INFO:tensorflow:Saver not created because there are no variables in the graph to restore
INFO:tensorflow:Saver not created because there are no variables in the graph to restore
WARNING:tensorflow:From /usr/local/lib/python3.7/dist-packages/tensorflow_core/python/ops/init_ops.py:97: calling GlorotUniform.__init__ (from tensorflow.python.ops.init_ops) with dtype is deprecated and will be removed in a future version.
Instructions for updating:
Call initializer instance with the dtype argument instead of passing it to the constructor
WARNING:tensorflow:From /usr/local/lib/python3.7/dist-packages/tensorflow_core/python/ops/init_ops.py:97: calling GlorotUniform.__init__ (from tensorflow.python.ops.init_ops) with dtype is deprecated and will be removed in a future version.

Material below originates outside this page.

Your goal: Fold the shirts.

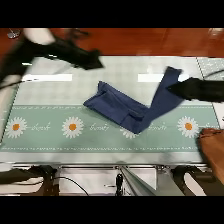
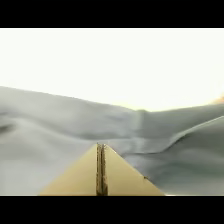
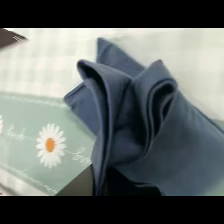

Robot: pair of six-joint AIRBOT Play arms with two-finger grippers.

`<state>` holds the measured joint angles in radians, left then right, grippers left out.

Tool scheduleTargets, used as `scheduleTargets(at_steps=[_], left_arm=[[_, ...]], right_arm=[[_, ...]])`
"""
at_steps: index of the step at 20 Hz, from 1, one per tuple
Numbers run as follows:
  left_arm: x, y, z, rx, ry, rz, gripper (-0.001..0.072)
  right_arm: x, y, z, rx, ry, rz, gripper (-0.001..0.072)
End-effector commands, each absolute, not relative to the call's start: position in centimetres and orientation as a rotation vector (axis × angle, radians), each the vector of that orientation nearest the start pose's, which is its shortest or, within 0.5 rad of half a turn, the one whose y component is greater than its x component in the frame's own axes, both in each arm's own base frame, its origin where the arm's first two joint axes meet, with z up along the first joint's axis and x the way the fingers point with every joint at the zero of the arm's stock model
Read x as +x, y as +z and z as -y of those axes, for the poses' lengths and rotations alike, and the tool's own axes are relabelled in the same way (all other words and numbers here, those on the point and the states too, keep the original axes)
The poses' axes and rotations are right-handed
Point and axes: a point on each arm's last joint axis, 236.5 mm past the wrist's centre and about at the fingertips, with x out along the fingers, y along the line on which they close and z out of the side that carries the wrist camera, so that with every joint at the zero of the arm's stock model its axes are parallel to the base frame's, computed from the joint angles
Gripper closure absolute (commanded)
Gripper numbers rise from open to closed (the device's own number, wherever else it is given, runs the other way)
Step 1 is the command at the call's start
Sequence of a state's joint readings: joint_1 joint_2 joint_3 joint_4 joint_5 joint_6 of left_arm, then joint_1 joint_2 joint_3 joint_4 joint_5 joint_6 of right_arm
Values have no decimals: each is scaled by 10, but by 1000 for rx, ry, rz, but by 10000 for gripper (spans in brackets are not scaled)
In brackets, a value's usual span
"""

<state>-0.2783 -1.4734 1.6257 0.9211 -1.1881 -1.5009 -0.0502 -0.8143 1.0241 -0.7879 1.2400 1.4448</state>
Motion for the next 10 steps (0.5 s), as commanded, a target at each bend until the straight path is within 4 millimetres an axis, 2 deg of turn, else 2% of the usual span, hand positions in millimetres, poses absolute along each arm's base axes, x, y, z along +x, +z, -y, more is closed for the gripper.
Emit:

Instructions for updating:
Call initializer instance with the dtype argument instead of passing it to the constructor
WARNING:tensorflow:From /usr/local/lib/python3.7/dist-packages/tensorflow_core/python/ops/init_ops.py:97: calling Orthogonal.__init__ (from tensorflow.python.ops.init_ops) with dtype is deprecated and will be removed in a future version.
Instructions for updating:
Call initializer instance with the dtype argument instead of passing it to the constructor
WARNING:tensorflow:From /usr/local/lib/python3.7/dist-packages/tensorflow_core/python/ops/init_ops.py:97: calling Orthogonal.__init__ (from tensorflow.python.ops.init_ops) with dtype is deprecated and will be removed in a future version.

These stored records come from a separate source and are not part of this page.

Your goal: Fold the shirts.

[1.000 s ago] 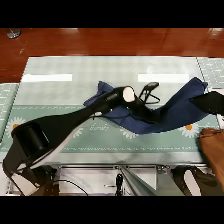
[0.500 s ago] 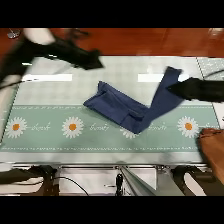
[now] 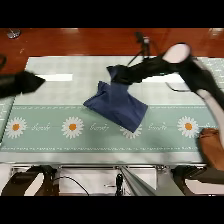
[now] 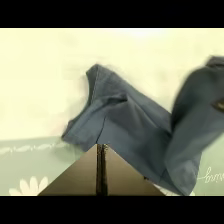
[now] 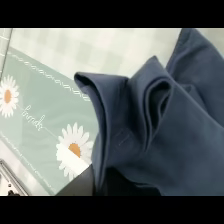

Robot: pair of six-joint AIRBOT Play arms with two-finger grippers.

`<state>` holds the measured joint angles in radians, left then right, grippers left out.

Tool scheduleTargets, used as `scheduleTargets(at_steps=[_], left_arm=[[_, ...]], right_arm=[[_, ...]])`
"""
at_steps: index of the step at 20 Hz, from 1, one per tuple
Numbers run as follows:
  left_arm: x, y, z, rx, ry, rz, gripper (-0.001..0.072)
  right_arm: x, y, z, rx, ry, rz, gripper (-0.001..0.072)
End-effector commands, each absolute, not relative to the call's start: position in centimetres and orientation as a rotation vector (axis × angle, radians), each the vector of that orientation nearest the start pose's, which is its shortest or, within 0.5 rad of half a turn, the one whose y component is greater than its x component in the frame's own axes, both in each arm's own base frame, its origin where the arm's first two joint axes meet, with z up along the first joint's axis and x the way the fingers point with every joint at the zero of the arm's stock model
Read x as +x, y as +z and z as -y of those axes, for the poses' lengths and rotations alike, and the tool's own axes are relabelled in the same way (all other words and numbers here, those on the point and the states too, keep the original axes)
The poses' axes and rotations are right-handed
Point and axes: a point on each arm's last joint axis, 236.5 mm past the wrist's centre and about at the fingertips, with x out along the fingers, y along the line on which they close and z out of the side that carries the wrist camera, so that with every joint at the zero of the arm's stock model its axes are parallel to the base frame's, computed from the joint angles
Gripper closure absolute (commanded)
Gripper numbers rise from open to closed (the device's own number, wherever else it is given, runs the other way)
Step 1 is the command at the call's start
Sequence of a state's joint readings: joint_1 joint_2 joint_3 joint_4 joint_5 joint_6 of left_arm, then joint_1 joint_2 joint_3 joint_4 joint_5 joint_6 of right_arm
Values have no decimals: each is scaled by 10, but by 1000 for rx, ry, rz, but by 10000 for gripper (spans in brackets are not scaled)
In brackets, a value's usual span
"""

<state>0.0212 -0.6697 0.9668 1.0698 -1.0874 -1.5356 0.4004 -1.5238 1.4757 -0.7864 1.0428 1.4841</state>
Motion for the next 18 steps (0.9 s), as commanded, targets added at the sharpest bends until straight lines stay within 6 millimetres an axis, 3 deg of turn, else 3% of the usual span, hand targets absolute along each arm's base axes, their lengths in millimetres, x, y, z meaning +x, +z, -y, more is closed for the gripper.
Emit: scheduleTargets(at_steps=[1,2,3,4,6,8,10,12,14,15,16,18], left_arm=[[267,143,93,-418,-303,-751,688],[263,133,93,-422,-301,-767,688],[261,124,93,-426,-297,-785,689],[261,117,93,-430,-293,-800,689],[266,110,91,-439,-280,-802,689],[270,107,90,-444,-273,-807,689],[271,104,90,-446,-271,-816,689],[272,103,90,-447,-270,-819,689],[272,104,90,-448,-269,-816,688],[273,104,89,-448,-269,-814,688],[273,104,89,-448,-268,-815,689],[273,104,89,-448,-268,-815,688]], right_arm=[[417,38,-368,452,780,-1223,685],[420,28,-374,466,770,-1245,636],[424,21,-375,480,755,-1258,469],[425,16,-378,491,755,-1268,105],[435,26,-366,496,756,-1248,79],[447,59,-329,506,757,-1235,79],[446,101,-261,489,732,-1244,79],[422,113,-174,326,575,-1302,79],[387,104,-80,165,267,-1332,80],[368,95,-53,182,155,-1299,79],[352,81,-43,250,94,-1247,79],[320,34,-39,465,-35,-1133,80]])
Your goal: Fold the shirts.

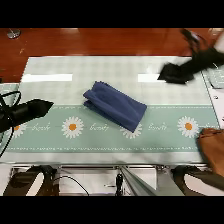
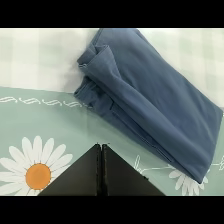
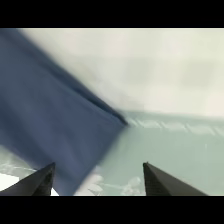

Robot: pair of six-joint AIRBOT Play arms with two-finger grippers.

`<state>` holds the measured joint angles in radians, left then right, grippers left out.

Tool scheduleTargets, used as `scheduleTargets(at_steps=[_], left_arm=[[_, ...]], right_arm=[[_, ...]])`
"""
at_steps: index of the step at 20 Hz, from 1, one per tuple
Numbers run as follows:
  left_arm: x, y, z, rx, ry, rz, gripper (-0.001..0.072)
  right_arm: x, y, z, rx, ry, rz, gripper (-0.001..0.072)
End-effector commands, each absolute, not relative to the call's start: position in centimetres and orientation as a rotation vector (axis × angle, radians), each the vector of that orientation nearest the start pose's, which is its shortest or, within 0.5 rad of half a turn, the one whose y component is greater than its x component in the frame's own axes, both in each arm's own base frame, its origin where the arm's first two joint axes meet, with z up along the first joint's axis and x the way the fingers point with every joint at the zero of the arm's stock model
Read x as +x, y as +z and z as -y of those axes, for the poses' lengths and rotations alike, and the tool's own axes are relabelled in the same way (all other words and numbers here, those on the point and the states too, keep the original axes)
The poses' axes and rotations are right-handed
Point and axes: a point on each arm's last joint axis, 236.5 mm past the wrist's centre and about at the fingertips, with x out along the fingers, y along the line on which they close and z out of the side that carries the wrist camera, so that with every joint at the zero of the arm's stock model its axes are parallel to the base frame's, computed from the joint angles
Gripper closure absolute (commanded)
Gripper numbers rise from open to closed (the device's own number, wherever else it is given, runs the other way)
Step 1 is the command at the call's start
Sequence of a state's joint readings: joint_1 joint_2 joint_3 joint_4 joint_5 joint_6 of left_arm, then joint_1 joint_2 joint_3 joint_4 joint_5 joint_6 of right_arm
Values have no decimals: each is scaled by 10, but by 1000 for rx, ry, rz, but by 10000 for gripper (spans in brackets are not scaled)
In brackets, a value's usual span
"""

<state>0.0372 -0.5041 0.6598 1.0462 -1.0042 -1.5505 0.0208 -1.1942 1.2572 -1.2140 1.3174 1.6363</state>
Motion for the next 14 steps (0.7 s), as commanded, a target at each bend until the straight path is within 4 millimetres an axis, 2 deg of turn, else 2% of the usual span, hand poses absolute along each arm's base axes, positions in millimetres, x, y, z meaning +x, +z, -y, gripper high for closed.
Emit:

Instructions for updating:
Call initializer instance with the dtype argument instead of passing it to the constructor
WARNING:tensorflow:From /usr/local/lib/python3.7/dist-packages/tensorflow_core/python/ops/init_ops.py:97: calling Zeros.__init__ (from tensorflow.python.ops.init_ops) with dtype is deprecated and will be removed in a future version.
Instructions for updating:
Call initializer instance with the dtype argument instead of passing it to the constructor
WARNING:tensorflow:From /usr/local/lib/python3.7/dist-packages/tensorflow_core/python/ops/init_ops.py:97: calling Zeros.__init__ (from tensorflow.python.ops.init_ops) with dtype is deprecated and will be removed in a future version.

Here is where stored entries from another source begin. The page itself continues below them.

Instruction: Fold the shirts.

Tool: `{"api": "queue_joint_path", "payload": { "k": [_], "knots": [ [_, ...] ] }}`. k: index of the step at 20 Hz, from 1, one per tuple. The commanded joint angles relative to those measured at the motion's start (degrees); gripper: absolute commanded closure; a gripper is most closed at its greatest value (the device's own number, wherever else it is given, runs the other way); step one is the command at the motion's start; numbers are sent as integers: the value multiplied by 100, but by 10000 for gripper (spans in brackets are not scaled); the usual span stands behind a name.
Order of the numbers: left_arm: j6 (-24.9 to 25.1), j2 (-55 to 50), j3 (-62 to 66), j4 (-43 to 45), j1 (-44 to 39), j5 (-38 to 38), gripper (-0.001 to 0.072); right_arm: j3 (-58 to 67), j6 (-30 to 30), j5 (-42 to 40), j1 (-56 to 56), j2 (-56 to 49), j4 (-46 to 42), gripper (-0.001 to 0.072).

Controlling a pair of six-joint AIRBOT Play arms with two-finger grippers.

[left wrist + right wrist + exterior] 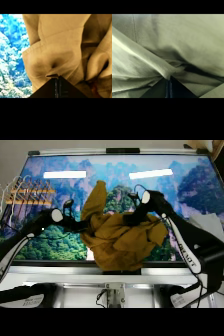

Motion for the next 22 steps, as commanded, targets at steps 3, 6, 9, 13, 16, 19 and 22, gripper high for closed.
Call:
{"api": "queue_joint_path", "payload": {
  "k": [3,6,9,13,16,19,22],
  "knots": [
    [50,72,352,44,0,74,661,9,-393,-286,4,485,81,650],
    [260,249,1095,442,-17,-2,662,9,-1014,-1353,4,1342,-184,651],
    [260,442,2262,1095,-22,-37,662,9,-1419,-2750,7,2245,-195,651],
    [256,498,4682,1624,-22,243,662,245,-1493,-5357,4,2992,-306,652],
    [260,518,6708,1582,-188,975,662,1123,-1587,-6854,4,3060,-304,652],
    [297,1150,6835,1585,-396,1860,661,2011,-1593,-6553,7,3163,-304,651],
    [321,1978,5639,1596,-415,839,663,2124,-1587,-4385,4,3563,-629,651]
  ]
}}
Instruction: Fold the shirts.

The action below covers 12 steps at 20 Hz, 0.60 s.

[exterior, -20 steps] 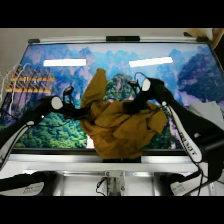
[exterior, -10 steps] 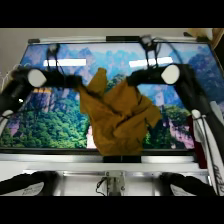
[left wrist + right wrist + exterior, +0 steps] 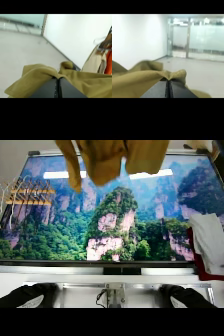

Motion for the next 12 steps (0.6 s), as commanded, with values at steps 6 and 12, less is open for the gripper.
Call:
{"api": "queue_joint_path", "payload": {
  "k": [6,12],
  "knots": [
    [-505,737,-3954,129,-295,-2094,663,-1473,1436,6699,2,289,-1202,651],
    [-2133,743,-7434,-321,-1355,-898,662,-5447,1609,5984,0,286,-822,634]
  ]
}}
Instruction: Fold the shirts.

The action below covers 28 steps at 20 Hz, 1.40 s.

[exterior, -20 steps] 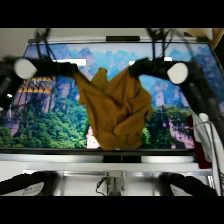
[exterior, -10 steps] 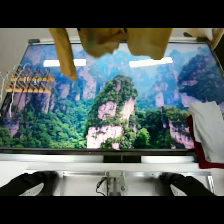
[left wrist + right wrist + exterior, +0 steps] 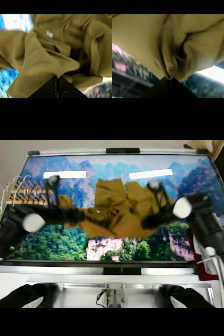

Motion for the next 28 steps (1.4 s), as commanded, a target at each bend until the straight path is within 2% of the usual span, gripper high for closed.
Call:
{"api": "queue_joint_path", "payload": {
  "k": [1,2,3,6,8,10,11,13,14,19,23,28],
  "knots": [
    [-741,24,-1534,-411,-702,551,662,-1792,195,4,0,7,341,514],
    [-741,24,-1578,-385,-968,649,662,-1845,46,52,0,9,476,144],
    [-741,33,-1574,-389,-1189,831,662,-1762,-57,151,-2,7,570,24],
    [-741,94,-1572,-387,-1541,1034,662,-667,-48,481,-2,9,417,24],
    [-739,142,-1574,-385,-1565,944,662,470,111,63,-2,0,109,27],
    [-741,223,-1572,-350,-1561,986,662,1488,577,-990,-2,-177,-402,167],
    [-743,256,-1572,-317,-1554,1029,662,1943,708,-1283,-2,-459,-560,165],
    [-863,264,-1572,-319,-1523,1294,662,2643,717,-1211,0,-1309,-562,144],
    [-911,264,-1572,-319,-1517,1440,662,2857,719,-1080,0,-1764,-474,51],
    [-909,264,-1572,-317,-1517,1598,662,3558,800,-83,0,-3829,260,43],
    [-907,264,-1572,-317,-1519,1598,662,3582,1335,-551,0,-4503,518,43],
    [-905,262,-1572,-317,-1517,1622,662,3580,1333,-793,2,-4717,918,44]
  ]
}}
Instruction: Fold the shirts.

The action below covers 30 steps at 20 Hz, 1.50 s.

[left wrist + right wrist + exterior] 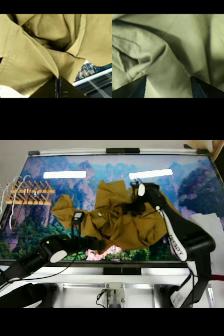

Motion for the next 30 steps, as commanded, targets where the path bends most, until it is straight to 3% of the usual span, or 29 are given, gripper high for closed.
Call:
{"api": "queue_joint_path", "payload": {
  "k": [1,2,3,4,8,11,14,16,18,20,22,24,26,30],
  "knots": [
    [4,2,-4,7,2,24,662,31,90,-225,7,-188,302,90],
    [17,2,-4,7,2,24,662,31,87,-238,4,-188,334,329],
    [15,4,-4,20,2,24,662,31,85,-227,4,-181,358,613],
    [15,4,-2,52,2,24,662,31,44,-203,2,-142,402,647],
    [22,116,81,85,507,22,661,31,-828,-321,2,699,0,651],
    [393,319,822,87,1663,28,661,129,-1768,-990,2,1919,-291,651],
    [684,492,2249,-131,2828,26,662,551,-1919,-1305,4,3097,-20,651],
    [1231,636,3165,-374,3191,2,661,577,-1998,-1222,4,3845,125,651],
    [1652,789,3805,-387,3213,-363,661,577,-1950,-623,2,4478,109,651],
    [1753,929,3985,-387,3108,-1298,661,525,-1510,496,4,4815,57,651],
    [1989,960,3748,-382,2844,-2629,663,173,-1078,1644,4,4972,179,651],
    [2009,990,2920,-343,2437,-3333,663,-761,-850,2085,4,5187,243,651],
    [1687,1045,1690,-334,1947,-3143,663,-2013,-688,1917,4,5510,297,651],
    [782,1043,-22,-345,1154,-1725,662,-3919,-452,1287,9,5890,1019,651]
  ]
}}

Instructions for updating:
Call initializer instance with the dtype argument instead of passing it to the constructor
WARNING:tensorflow:From /usr/local/lib/python3.7/dist-packages/tensorflow_core/python/ops/resource_variable_ops.py:1630: calling BaseResourceVariable.__init__ (from tensorflow.python.ops.resource_variable_ops) with constraint is deprecated and will be removed in a future version.
Instructions for updating:
If using Keras pass *_constraint arguments to layers.
WARNING:tensorflow:From /usr/local/lib/python3.7/dist-packages/tensorflow_core/python/ops/resource_variable_ops.py:1630: calling BaseResourceVariable.__init__ (from tensorflow.python.ops.resource_variable_ops) with constraint is deprecated and will be removed in a future version.
Instructions for updating:
If using Keras pass *_constraint arguments to layers.
Model: "model"
__________________________________________________________________________________________________
Layer (type) Output Shape Param # Connected to
==================================================================================================
input_ids (InputLayer) [(None, 256)] 0
__________________________________________________________________________________________________
input_masks (InputLayer) [(None, 256)] 0
__________________________________________________________________________________________________
segment_ids (InputLayer) [(None, 256)] 0
__________________________________________________________________________________________________
bert_layer (BertLayer) (None, 768) 110104890 input_ids[0][0]
input_masks[0][0]
segment_ids[0][0]
__________________________________________________________________________________________________
reshape (Reshape) (None, 256, 768) 0 bert_layer[0][0]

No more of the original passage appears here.